When we model two particles suddenly interacting with one another, we typically do the following. First, we assume that the initial states of the two particles can be disentangled from one another - i.e. $\Psi(\mathbf x,\mathbf y,t=0)=\psi_1(\mathbf x)\psi_2(\mathbf y)$.  At this moment in time, it makes sense to say that the two particles have individual wavefunctions.  However, as time progresses forward the wavefunction loses this property and becomes an inseparable, joint function of $\mathbf x$ and $\mathbf y$.  Such a state is called entangled, and it no longer makes sense to ask about the individual wavefunctions of the constituent parts.

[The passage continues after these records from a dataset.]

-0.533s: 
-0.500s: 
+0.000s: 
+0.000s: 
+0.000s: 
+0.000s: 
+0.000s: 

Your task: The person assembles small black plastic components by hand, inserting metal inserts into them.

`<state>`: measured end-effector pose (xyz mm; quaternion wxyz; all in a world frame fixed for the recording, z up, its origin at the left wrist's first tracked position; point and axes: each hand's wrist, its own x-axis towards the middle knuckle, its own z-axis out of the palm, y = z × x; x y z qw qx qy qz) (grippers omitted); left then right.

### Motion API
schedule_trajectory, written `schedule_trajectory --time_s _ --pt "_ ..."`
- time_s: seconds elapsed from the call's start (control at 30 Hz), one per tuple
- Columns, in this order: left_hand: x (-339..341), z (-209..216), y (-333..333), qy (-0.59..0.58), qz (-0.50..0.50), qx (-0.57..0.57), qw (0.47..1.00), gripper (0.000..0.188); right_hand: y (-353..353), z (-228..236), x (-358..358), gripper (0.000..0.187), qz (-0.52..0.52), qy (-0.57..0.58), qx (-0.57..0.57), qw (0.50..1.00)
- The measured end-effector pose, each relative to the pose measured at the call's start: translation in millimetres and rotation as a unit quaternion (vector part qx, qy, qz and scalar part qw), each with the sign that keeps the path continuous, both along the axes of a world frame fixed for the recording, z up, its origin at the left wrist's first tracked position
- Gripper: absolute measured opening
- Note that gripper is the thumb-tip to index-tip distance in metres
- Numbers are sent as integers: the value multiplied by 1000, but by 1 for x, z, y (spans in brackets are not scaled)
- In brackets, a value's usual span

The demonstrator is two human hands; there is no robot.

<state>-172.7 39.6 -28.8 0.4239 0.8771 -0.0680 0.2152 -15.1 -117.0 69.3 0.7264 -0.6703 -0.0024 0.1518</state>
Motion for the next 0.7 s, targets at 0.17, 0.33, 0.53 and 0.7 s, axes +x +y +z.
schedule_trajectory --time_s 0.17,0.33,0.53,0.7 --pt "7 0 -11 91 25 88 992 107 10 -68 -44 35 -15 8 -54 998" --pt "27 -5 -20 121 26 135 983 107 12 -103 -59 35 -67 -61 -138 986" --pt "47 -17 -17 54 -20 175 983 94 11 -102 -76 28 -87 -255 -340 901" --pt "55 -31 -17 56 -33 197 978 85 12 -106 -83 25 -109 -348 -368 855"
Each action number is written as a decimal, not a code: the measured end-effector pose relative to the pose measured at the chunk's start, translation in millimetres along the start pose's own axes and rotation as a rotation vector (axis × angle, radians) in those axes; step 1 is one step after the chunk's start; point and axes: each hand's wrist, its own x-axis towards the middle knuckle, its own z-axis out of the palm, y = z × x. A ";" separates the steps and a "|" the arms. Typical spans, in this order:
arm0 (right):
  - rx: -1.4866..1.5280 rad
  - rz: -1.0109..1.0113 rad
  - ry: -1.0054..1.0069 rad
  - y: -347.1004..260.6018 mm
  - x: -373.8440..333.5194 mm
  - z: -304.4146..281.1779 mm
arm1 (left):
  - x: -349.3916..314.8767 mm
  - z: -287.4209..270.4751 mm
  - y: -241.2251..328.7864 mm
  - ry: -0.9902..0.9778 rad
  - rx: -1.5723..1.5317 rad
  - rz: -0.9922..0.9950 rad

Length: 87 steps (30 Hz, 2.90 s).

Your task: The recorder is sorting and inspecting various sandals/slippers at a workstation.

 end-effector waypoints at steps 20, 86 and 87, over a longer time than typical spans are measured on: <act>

I know you aren't looking for equations, but as a cartoon example of a composite wavefunction (where I ignore questions of normalization for simplicity), consider the following example for two particles in 1D:
$$\Psi(x,y,t) = e^{-(x-x_0)^2} e^{-(y-y_0)^2} e^{-t} + e^{-(x+y)^2}(1-e^{-t})$$
At $t=0$, this becomes $\Psi(x,y,0)=e^{-(x-x_0)^2} e^{-(y-y_0)^2}$. Because it is clearly a product state, we can say that the first particle has wavefunction $e^{-(x-x_0)^2}$ and the second has wavefunction $e^{-(y-y_0)^2}$. After a long time, however, the wavefunction becomes $\Psi(x,y,t\rightarrow \infty) = e^{-(x+y)^2}$, which cannot be written as the product of two single-particle wavefunctions.  As such, there's no way to talk about the wavefunction of the first or second particle individually.
A: I want to point out a simple thing. If the particles do not interact, the original wavefunctions just coexist. The total wavefunction is just the tensor product of the original two.
If they do interact, their respective Hamiltonians change due to the presence of the other particle. Each Hamiltonian will now have new solutions. Now IF you were to track this in time, each particle can be assigned a new wavefunction at each point in time, until they come to rest.
IF on the other hand, you look at two equilibrium situations, one with the particles "far away" from another, and one were they are bound, the connection is absolutely unclear. This is typically the approach, since the time evolution is either uninteresting or impossible to solve.
But in principle, if such a hypothetical tracking were possible, you could always seperate the wavefunctions each particle is in. Just that these new wavefunctions certainly are not the original wavefunctions.